Ему казалось, что в этой мистической Москве скрывается от него какая-то тайна. Какое-то малое, ускользающее от понимания слово. Какой-то хрупкий, едва уловимый звук. И он бежал по Москве, догоняя этот звук, ловя его в скрежете трамвая, обронившего с проводов зеленую длинную искру. В звоне хрустальных дверей, в которых мелькнула прелестная, усыпанная снегом женщина.
Особняки на бульваре были как волшебные видения. Розовый, с янтарными окнами, с чугунными решетками на балконах, начинал вдруг рябить, как отражение, туманился, словно облако, возносился сквозь черные плетения деревьев.

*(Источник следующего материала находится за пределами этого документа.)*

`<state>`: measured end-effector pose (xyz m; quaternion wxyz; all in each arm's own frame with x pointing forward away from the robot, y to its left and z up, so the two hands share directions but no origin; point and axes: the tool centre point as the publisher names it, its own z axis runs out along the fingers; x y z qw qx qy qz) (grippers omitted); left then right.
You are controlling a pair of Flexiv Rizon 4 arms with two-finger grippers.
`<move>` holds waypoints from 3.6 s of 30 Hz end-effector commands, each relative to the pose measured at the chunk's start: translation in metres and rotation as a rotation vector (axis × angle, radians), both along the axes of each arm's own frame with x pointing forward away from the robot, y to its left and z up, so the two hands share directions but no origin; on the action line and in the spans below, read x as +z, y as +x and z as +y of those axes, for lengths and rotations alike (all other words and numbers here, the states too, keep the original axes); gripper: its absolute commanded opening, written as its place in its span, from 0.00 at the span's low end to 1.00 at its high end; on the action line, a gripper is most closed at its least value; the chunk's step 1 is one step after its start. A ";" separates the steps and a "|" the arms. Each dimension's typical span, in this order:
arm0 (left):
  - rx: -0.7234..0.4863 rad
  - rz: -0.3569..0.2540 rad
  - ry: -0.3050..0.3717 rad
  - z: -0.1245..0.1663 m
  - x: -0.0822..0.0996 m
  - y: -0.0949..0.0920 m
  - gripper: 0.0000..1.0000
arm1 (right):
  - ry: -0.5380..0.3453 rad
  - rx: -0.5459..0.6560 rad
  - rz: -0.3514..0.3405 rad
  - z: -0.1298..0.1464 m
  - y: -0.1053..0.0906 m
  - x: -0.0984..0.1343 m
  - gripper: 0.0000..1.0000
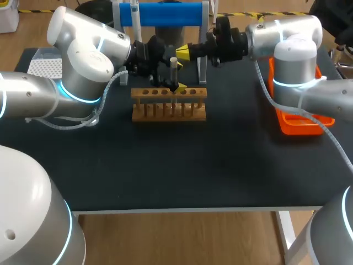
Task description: Invert the test tube, pick up the pipette, mount the tip to pipette, aspirate from beaker and dispense into the tube, eject the tip, return the pipette, and cap with the stopper.
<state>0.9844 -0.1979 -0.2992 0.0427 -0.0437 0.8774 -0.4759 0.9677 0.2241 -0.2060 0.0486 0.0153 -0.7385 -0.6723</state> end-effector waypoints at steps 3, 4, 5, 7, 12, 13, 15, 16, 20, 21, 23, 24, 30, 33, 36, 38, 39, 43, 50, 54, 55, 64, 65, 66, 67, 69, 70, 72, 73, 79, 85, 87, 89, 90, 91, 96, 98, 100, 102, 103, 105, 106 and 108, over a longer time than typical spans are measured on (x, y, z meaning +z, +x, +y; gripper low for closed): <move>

Белоснежный, с хрустальными зажженными люстрами, словно в глубине, среди мраморных колонн, шел бал, танцевали офицеры и дамы. Два каменных льва на воротах, в шапках снега, привстали на лапах. Горела, лучилась на водостоке сосулька. И все летело в метельное небо. Нежно-бирюзовый, льдисто-сияющий, с узорным фронтоном, на котором – античные герои и женщины, амфоры и священные чаши, начинал отрываться от сугробов и вместе с гранеными фонарями, с их сиреневым светом, исчезал в туче снега.